Cybercriminals are leveraging compromised Microsoft 365 (M365) accounts to enhance the effectiveness of a sophisticated phishing campaign known as CodeStorm. By utilizing legitimate M365 accounts, attackers can bypass traditional email security measures, increasing the likelihood that their malicious emails reach intended targets.
The CodeStorm campaign begins with phishing emails that mimic authentic Microsoft communications, such as voicemail notifications. These emails are meticulously crafted, featuring elements like call durations, reference IDs, and branded buttons labeled “OPEN VOICEMAIL PORTAL.” To further evade detection, the emails include extensive, unrelated email threads designed to deceive automated scanning systems into classifying them as benign business correspondence.
Security researchers have identified that the CodeStorm phishing kit has evolved to incorporate tenant-aware credential replay capabilities. This advancement allows attackers to not only harvest user credentials but also to replay them in real-time against Microsoft’s identity infrastructure. By doing so, they can mimic legitimate sign-in behavior, effectively bypassing multi-factor authentication (MFA) mechanisms.
Upon clicking the malicious link, victims are directed to a landing page protected by Cloudflare’s Turnstile challenge, which filters out automated scanners. The page also conducts checks for browser developer tools and automation indicators, redirecting to a legitimate Microsoft URL if any suspicious activity is detected. This multi-layered anti-analysis approach distinguishes CodeStorm from more rudimentary credential-harvesting schemes.
The campaign’s infrastructure employs rotating frontend domains while maintaining a consistent backend controller. Communication between the phishing kit and the backend involves specific actions: ‘do=check’ for identity discovery, ‘do=login’ for credential submission, and ‘do=verify’ to trigger MFA. This design supports the full spectrum of Microsoft’s MFA workflows, including Authenticator push notifications, SMS one-time codes, voice calls, and recovery codes, ensuring compatibility with various authentication methods a victim might use.

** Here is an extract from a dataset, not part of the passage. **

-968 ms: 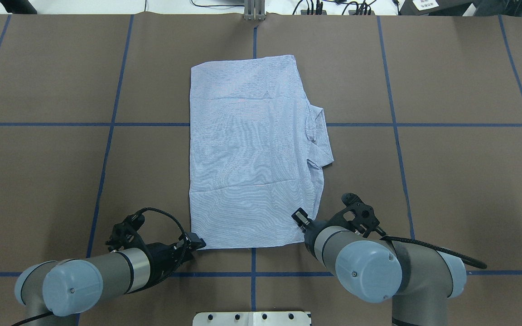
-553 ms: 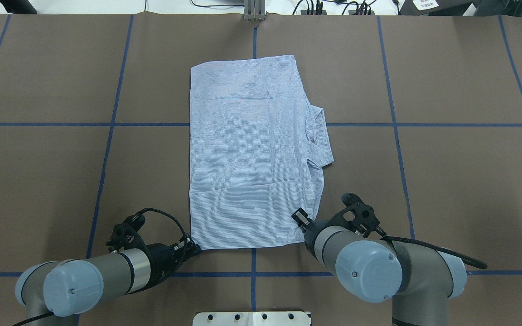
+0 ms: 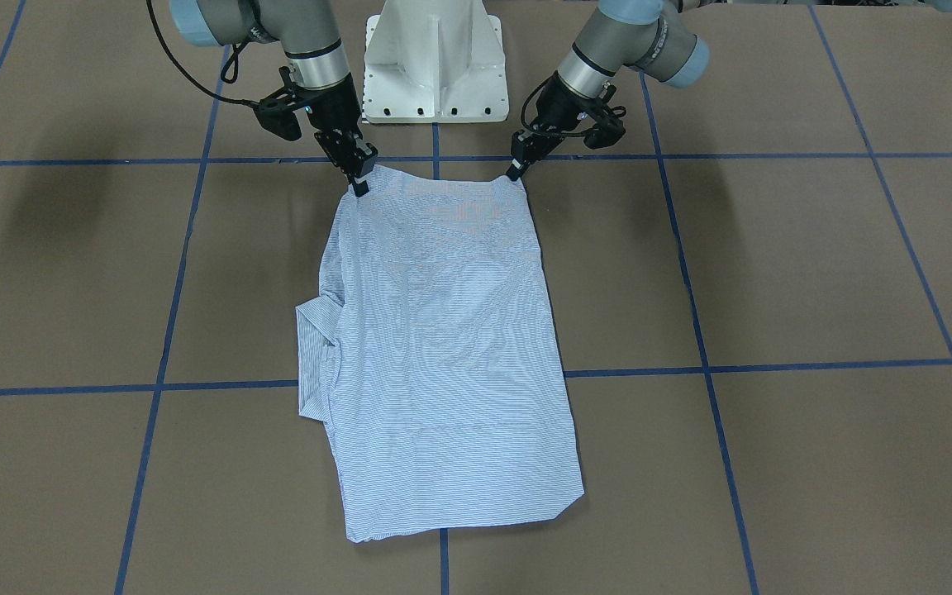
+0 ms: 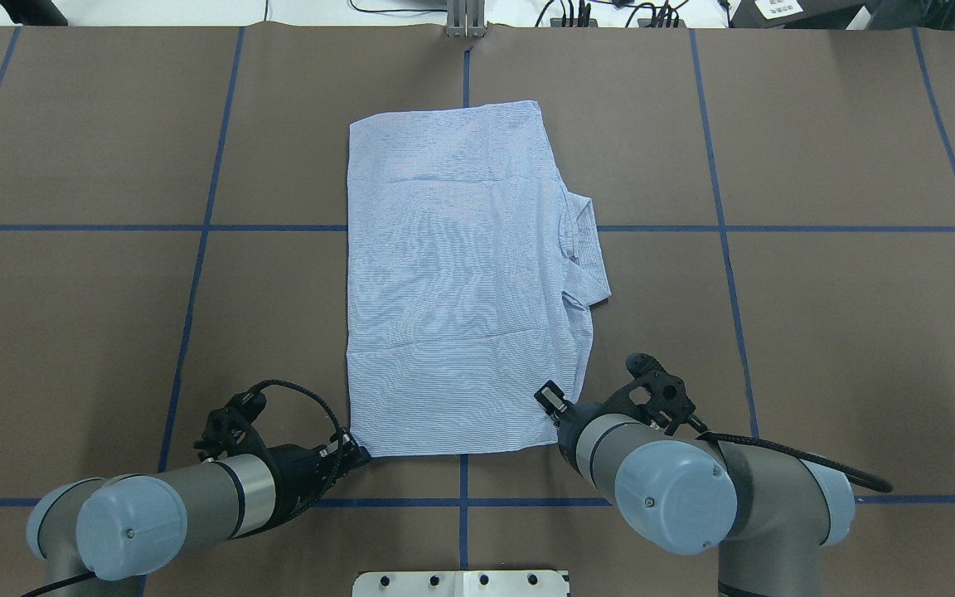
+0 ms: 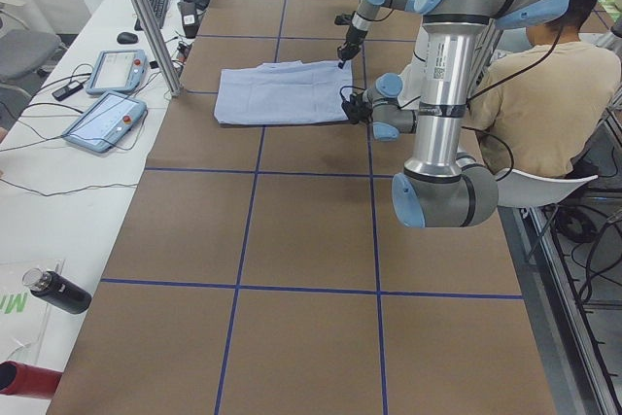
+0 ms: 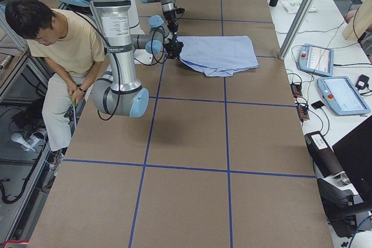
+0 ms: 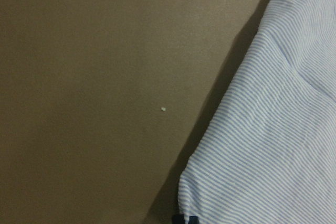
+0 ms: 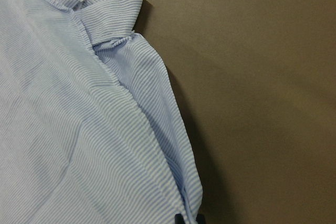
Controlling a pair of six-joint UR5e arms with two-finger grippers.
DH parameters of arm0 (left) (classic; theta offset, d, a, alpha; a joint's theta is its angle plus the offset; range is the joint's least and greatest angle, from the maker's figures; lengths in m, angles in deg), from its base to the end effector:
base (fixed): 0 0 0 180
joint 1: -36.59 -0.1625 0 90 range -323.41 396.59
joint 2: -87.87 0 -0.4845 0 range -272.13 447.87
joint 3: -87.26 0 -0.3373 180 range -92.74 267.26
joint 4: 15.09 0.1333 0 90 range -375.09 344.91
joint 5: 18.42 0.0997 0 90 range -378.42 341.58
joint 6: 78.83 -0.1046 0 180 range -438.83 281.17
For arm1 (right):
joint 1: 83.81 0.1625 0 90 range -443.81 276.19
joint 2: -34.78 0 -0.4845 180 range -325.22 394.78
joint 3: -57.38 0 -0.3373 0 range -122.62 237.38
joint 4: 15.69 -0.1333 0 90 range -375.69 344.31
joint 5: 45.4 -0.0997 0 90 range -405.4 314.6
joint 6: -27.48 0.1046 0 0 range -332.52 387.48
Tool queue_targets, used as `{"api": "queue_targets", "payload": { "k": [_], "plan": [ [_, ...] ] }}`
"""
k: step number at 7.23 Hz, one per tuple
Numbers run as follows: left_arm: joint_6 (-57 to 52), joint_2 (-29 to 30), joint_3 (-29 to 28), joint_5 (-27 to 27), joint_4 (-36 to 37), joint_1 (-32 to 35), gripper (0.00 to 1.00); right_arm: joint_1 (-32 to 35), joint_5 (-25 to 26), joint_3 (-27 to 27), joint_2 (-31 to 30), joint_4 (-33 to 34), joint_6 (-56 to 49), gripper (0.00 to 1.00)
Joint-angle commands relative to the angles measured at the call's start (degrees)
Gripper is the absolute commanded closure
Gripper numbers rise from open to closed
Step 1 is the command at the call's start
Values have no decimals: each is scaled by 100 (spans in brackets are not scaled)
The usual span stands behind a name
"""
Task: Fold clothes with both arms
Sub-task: 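Lift the near edge with both grippers and fold it away from the robot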
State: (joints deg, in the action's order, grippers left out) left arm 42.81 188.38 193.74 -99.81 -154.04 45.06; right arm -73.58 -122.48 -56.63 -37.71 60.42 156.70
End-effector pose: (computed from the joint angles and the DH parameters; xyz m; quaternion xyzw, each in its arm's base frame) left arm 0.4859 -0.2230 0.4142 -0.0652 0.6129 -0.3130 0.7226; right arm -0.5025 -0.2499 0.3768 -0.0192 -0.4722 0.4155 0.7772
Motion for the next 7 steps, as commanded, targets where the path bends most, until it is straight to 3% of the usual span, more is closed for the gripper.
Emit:
{"api": "queue_targets", "payload": {
  "k": [1,3,4,5,6,7],
  "plan": [
    [9,-215,633,0,18,5,100,-13,-9,-461,-360,0,85,100],
    [201,-558,1748,-61,53,14,100,-92,-18,-1041,-652,0,550,100],
    [193,-515,2041,-79,349,57,100,-83,-61,-1244,-609,0,604,100],
    [158,-393,1965,-192,561,397,100,274,-227,-1246,-548,-43,587,100],
    [80,-105,1573,-437,597,896,100,886,-794,-968,-234,-61,535,100],
    [-17,394,864,-814,598,1328,100,1545,-1600,-347,352,-61,517,100]
  ]
}}
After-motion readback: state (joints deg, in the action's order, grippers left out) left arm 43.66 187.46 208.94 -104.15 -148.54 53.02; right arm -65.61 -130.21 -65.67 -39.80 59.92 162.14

By exploiting compromised M365 accounts, the CodeStorm campaign gains inherent legitimacy. Emails sent from these genuine accounts pass authentication checks such as SPF, DKIM, and DMARC, making them more likely to reach recipients’ inboxes. Additionally, the phishing kit reuses identical email threads across multiple victim tenants, altering only the organization name per target while keeping the rest of the content unchanged.
The backend controller performs live home-realm discovery against Microsoft’s identity infrastructure. When a victim submits their credentials, the ‘do=login’ action replays them in real-time, allowing attackers to gain unauthorized access to the victim’s M365 account.
This development underscores the evolving sophistication of phishing campaigns and the critical need for organizations to implement robust security measures. Regular user training, advanced email filtering solutions, and vigilant monitoring of account activities are essential to mitigate the risks associated with such attacks.